On 18 March 2022 at 1:41 pm Murray Weatherston said:
I have to shake my head when I read stuff like this.

Regulation 101 says first define the problem. Next work out the ways of addressing the problem. Regulation is usually the option when all else would fail.

Contrast this with what the CEO has said about conduct regulation above.

the consultation document will .....set out the principles that providers must apply when designing products or delivering services."

Fair enough. But she goes on to say:

"For most industry players, Barrass doesn’t expect this will be a big ask. “I’d like to think that most or all of what you see in this guide will be consistent with your own expectations for yourselves on the way you deliver your products and services,” she said.

So if people were already doing what the regulations are going to require, what is the need for regulation?

I know I would be wasting my breath asking to see a cost benefit analysis of the COFI reforms. I am pretty certain none exists.

Financial institutions will spend a fortune getting all the systems that their lawyers will tell them they need in case FMA comes knoocking.

But who really pays in the end - well the poor old consumer who is supposed to be the benficiary.

I have yet to be persuaded that there is systemic product design failure in the financial markets.

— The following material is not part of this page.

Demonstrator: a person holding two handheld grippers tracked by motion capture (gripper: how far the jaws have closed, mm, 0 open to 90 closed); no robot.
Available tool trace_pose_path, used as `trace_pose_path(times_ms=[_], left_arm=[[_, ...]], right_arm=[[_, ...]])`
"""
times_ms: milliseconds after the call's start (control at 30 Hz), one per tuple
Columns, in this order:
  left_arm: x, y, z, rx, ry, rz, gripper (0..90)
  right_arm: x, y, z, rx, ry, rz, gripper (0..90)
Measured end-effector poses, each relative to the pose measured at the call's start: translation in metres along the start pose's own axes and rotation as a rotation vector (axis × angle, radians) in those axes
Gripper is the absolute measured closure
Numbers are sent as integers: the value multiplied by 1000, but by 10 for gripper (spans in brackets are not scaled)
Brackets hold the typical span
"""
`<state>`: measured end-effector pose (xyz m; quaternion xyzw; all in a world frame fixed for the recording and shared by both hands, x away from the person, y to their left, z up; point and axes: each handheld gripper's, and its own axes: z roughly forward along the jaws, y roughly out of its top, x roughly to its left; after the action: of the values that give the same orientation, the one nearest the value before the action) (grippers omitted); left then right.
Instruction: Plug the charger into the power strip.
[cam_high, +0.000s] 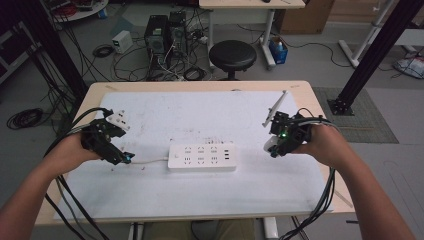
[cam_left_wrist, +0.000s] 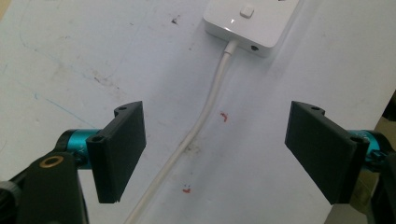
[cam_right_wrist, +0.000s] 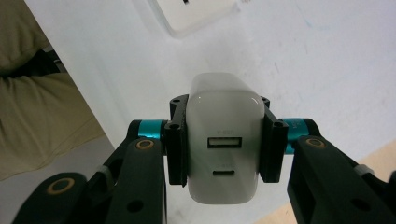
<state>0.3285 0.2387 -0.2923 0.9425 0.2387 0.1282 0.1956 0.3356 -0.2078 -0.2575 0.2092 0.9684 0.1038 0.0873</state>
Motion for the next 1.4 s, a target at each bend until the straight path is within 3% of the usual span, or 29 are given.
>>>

Anyone who has ever worked in the private sector ought to know that the principal principle is to give the customer what she wants.

Maybe that's just not taught in policy analysis kindergarten.
On 18 March 2022 at 2:45 pm w k said:
heads i win, tails you lose.
On 18 March 2022 at 4:08 pm Amused said:
Well said Murray.

On 18 March 2022 at 5:35 pm LNF said:
In a separate article today
"vulnerable consumers and people who are in practice retail investors, are accessing wholesale markets and the harm this may be causing them and their families,
things that have made me want to put my head in my hands and weep"
And another on Good Returns
FMA didn't disclose Booster conflict"

Thanks my good judgement to exit this industry
On 21 March 2022 at 9:30 am Bikedude said:
Is this a Monty Python sketch???
On 21 March 2022 at 10:02 am Dirty Harry said:
I thought we (advisers) already had a pretty good conduct guide...
That we had our say on...
That has been published...
And is overseen by an independent Code Committee that is established by Part 4 of Schedule 5 of the FMC Act to produce a draft Code for approval by the Minister - and therefore is not run by the FMA - ohhhh... I see.